8. The apparatus of claim 1, wherein the signal drop from the apparatus further causes:
a reduced power state of the apparatus; or
reset of the apparatus; or any combination thereof.
9. A method, comprising:
receiving an error indication of a first type or a second type, wherein the error indication is for indicating an error in data received from a respective source of data or malfunction of the respective source of data, or any combination thereof;
routing, responsive to the error indication being of the first type, the error indication to a processing resource of a memory sub-system to cause the processing resource to manage the error indication; and
routing, responsive to the error indication being of the second type, the error indication to a timer circuitry of the memory sub-system to cause the timer circuitry to trigger, in lieu of the processing resource and absent a reset signal received at the timer circuitry, a signal drop of the memory sub-system, wherein the signal drop of the memory sub-system prevents data associated with the error indication from being transferred external to the memory sub-system.

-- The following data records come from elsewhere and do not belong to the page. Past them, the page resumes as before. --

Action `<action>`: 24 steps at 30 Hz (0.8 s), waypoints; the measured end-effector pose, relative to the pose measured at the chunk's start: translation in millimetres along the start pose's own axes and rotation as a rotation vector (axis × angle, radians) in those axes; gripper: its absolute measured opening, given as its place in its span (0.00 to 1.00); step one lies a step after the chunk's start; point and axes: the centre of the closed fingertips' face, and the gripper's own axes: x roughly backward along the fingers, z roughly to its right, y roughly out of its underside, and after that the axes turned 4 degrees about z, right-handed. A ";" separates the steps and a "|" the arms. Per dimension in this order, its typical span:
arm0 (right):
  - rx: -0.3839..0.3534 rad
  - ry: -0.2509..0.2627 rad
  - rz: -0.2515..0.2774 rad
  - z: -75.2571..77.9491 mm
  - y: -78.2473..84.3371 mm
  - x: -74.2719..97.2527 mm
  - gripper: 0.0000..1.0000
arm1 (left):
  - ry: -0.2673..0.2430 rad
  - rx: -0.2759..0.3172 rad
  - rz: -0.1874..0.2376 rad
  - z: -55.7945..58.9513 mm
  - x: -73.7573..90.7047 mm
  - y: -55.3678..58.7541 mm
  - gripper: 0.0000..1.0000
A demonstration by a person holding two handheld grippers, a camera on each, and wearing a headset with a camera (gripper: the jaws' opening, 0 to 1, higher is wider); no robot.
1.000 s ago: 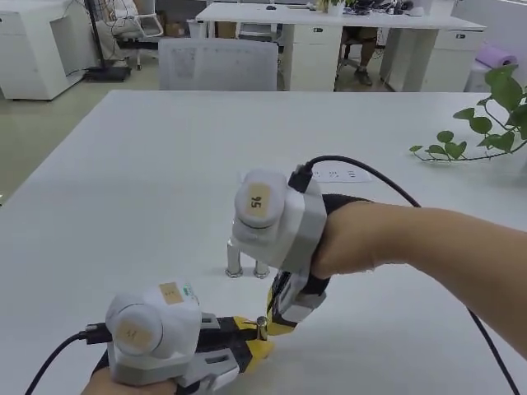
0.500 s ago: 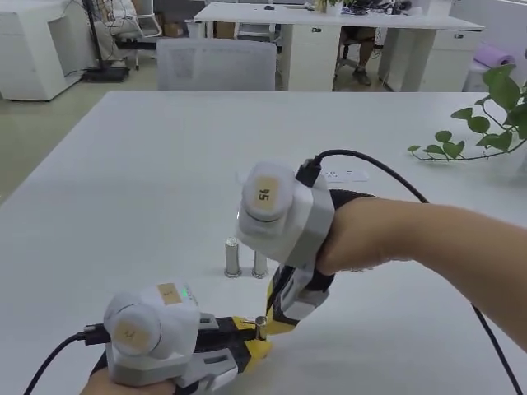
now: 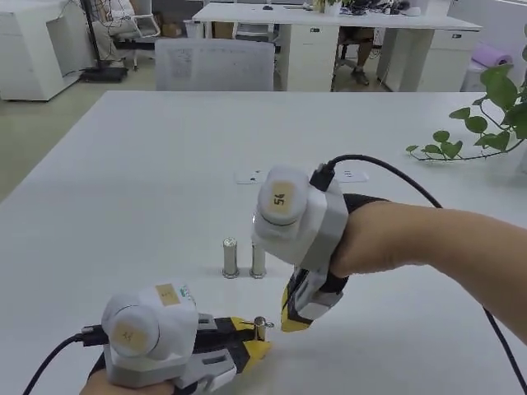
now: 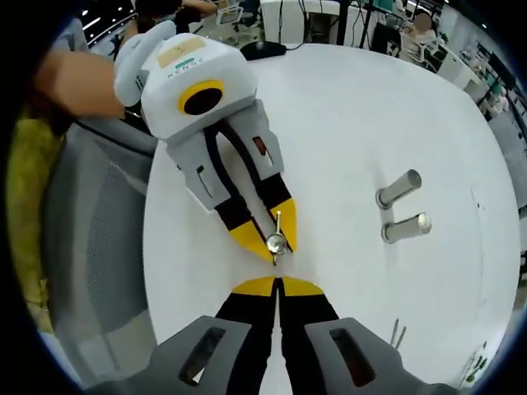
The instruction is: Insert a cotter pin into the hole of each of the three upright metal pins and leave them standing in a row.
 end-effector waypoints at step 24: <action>-0.082 0.035 0.060 14.1 10.1 7.2 0.03 | -0.104 0.002 -0.004 -67.3 28.6 -3.7 0.06</action>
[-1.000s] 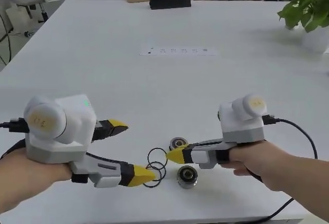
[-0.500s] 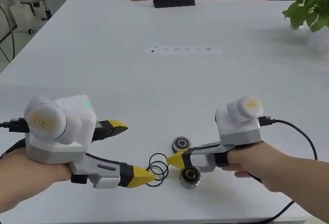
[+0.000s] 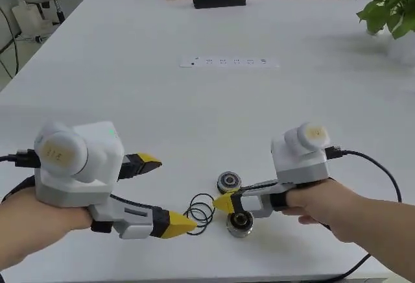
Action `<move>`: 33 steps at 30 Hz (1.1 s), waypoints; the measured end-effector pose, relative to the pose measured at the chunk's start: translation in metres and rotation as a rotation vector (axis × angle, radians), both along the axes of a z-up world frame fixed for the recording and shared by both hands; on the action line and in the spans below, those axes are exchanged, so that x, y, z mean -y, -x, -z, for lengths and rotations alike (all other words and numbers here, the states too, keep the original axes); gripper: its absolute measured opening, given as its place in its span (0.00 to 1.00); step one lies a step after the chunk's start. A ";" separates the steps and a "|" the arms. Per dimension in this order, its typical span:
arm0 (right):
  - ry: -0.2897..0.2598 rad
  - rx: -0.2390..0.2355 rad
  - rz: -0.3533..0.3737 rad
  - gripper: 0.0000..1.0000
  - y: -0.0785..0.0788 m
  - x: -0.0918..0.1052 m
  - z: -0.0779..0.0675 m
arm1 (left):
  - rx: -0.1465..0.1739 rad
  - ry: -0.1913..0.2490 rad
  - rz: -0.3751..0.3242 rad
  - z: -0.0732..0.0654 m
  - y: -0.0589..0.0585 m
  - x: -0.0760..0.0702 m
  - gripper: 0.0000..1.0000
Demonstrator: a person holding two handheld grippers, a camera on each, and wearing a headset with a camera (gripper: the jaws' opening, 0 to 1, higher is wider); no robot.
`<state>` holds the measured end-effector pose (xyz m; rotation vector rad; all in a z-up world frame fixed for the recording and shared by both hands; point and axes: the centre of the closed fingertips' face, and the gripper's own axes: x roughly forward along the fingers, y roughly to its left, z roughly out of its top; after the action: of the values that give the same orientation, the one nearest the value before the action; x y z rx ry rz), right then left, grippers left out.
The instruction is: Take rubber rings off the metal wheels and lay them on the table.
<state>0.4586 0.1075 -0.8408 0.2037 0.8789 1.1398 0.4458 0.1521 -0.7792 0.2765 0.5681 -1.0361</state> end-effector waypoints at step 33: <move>-0.046 0.121 0.081 0.17 -0.025 0.022 -0.027 | -0.017 -0.002 0.002 -0.002 -0.014 0.008 0.69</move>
<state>0.4834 0.0851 -0.8137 0.2036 0.7316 1.0861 0.4600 0.1437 -0.7772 0.2702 0.5836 -1.0410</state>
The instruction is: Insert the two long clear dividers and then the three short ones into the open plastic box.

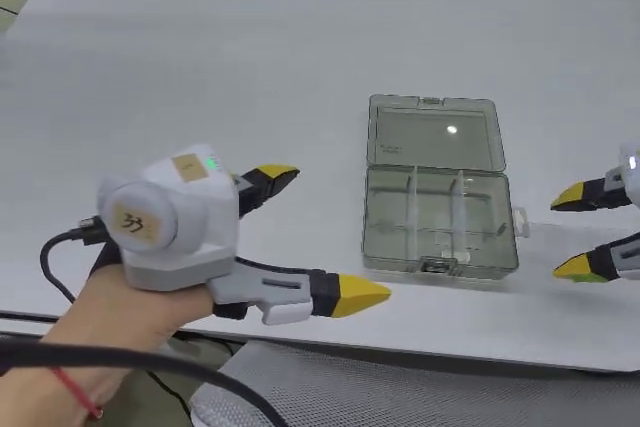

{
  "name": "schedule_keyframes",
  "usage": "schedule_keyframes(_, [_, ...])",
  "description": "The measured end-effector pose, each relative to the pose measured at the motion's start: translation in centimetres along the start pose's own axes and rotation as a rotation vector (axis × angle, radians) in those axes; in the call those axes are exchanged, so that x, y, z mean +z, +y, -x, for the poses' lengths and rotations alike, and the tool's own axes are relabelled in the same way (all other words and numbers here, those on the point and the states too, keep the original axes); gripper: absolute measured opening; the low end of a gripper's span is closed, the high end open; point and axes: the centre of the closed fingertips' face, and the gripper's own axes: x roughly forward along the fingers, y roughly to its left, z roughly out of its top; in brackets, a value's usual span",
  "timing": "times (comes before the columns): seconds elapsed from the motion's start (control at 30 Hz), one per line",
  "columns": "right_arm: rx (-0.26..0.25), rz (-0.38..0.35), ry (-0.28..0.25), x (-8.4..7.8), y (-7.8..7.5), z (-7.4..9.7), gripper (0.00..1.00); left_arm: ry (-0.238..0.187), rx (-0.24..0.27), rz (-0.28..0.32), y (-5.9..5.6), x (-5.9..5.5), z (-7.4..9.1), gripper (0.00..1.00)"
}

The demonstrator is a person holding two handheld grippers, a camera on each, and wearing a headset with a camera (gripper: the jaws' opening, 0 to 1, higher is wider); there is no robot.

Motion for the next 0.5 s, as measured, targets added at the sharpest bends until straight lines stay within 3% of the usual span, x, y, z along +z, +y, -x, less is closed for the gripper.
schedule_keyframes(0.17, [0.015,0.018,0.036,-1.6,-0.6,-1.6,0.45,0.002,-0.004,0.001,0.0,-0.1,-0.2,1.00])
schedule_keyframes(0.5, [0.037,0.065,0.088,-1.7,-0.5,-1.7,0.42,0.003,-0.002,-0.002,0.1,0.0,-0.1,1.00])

10. The method of claim 9, further comprising, responsive to the timeout signal and to prevent data associated with the error indication from being transferred external to the memory sub-system:
putting the memory sub-system into a reduced power state; or
resetting the memory sub-system.
11. The method of claim 9, further comprising:
transferring information associated with the error indication out of the timer responsive to receiving a request for the information; and
wherein the information comprises information associated with a source of errors, a type of the errors, or any combination thereof.
12. The method of claim 11, further comprising transferring the information out via a communication channel including a general-purpose input/output (GPIO) pin.

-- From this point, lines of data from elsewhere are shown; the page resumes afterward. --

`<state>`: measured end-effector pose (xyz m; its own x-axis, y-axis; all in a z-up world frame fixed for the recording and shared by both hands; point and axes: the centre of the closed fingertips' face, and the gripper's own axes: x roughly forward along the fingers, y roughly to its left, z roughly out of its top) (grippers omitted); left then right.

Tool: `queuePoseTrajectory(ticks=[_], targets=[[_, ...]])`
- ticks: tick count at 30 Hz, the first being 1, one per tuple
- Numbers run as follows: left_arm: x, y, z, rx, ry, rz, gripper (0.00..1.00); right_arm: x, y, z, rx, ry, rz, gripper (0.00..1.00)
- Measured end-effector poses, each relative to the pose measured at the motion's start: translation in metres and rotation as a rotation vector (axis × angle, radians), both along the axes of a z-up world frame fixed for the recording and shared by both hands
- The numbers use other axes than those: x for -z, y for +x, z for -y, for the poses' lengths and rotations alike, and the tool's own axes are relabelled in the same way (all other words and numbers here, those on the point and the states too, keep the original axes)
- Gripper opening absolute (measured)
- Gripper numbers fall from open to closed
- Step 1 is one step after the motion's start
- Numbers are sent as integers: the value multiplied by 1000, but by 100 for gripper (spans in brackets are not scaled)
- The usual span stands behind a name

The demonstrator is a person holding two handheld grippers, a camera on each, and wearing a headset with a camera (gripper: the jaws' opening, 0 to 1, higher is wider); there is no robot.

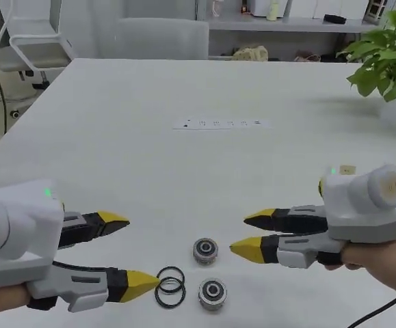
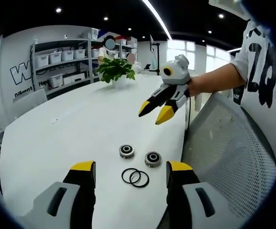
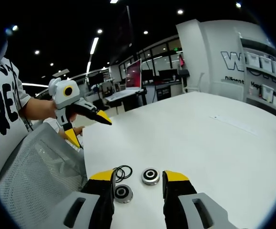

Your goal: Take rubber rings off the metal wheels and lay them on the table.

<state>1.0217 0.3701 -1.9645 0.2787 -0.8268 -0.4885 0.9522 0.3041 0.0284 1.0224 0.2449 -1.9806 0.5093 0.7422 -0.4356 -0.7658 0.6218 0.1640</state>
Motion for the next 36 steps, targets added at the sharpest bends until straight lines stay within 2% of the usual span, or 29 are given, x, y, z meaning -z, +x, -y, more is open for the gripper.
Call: queuePoseTrajectory(ticks=[8,14,18,24,36], targets=[[-1,-2,-2,-5,0,6,59,2,-15,7,-7,-45,15,46],[-2,-4,-3,-10,-3,9,59,6,-24,13,2,-56,2,50],[2,-8,-5,-1,23,33,59,5,-28,19,24,-44,1,52],[1,-11,-6,-12,5,18,60,3,-33,27,59,-33,2,58],[2,-15,-9,-27,-4,9,60,7,-44,32,66,-72,11,70]])
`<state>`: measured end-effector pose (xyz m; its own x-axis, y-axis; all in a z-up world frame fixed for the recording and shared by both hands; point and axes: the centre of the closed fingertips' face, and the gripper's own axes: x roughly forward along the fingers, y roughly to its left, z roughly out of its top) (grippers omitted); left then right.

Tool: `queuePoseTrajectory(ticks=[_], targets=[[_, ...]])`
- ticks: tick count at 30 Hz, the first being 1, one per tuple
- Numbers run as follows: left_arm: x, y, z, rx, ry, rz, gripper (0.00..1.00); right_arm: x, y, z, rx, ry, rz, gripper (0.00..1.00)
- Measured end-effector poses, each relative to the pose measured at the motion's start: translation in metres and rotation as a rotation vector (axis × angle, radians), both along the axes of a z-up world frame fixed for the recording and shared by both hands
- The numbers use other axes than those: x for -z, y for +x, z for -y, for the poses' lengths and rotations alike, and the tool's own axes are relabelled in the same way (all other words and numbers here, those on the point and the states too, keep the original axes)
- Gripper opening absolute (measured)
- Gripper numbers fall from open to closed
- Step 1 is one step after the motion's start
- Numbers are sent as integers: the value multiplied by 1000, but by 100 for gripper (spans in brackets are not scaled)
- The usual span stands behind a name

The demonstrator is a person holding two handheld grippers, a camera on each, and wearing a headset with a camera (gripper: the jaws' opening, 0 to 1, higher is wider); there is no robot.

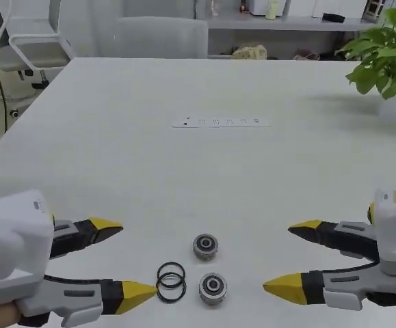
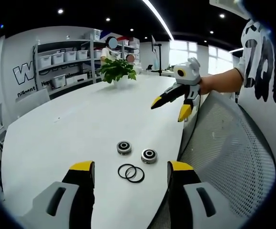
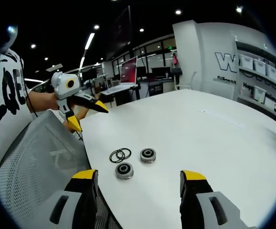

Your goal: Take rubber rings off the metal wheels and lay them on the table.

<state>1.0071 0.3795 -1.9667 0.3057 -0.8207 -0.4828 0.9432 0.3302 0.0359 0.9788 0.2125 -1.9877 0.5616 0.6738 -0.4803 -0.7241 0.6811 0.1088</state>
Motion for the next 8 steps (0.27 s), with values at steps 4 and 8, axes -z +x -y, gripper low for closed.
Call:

13. An apparatus, comprising:
a logic gate; and
a timer circuitry coupled to the logic gate, the timer circuitry configured to:
receive a signal indicative of an error indication of a particular type of a plurality of types, wherein the error indication of each type of the plurality of types is for an error in data from a respective source of data, or a malfunction in the respective source of data, or any combination thereof; and
provide a timeout signal to the logic gate absent a reset signal received at the timer circuitry within a particular period of time, wherein the reset signal resets the timer circuitry to prevent a timeout period of a timeout period of the timer circuitry from being expired; and
the logic gate configured to:
in response to receipt of the timeout signal from the timer circuitry, output a trigger signal to trigger a signal drop of the apparatus to prevent data associated with the error indication from being transferred out of the apparatus.
14. The apparatus of claim 13, wherein the logic gate is configured to:
receive input signals having:
a first input signal corresponding to the timeout signal; and
a second input signal; and
output the trigger signal when each one of the input signals is driven to correspond to a first logical value.
15. The apparatus of claim 14, wherein the logic gate is an OR logic gate.
16. The apparatus of claim 13, wherein the timer circuitry is configured to prevent the timeout signal being provided to the logic gate in response to receipt of the reset signal within the particular period of time.
17. The apparatus of claim 13, wherein the apparatus is an autonomous vehicle.
18. The apparatus of claim 17, wherein error indications of the plurality of types respectively correspond to errors in data obtained from or malfunctions of respective sensors of the autonomous vehicle.
19. The apparatus of claim 13, wherein error indications of the particular type are configured to be routed to the timer circuitry during an initialization stage of the apparatus.
20. The apparatus of claim 13, wherein the timer circuitry is configured to:
store information associated with the error indication; and
transfer the information associated with the error indication via a sideband channel in response to receipt of a request for the information.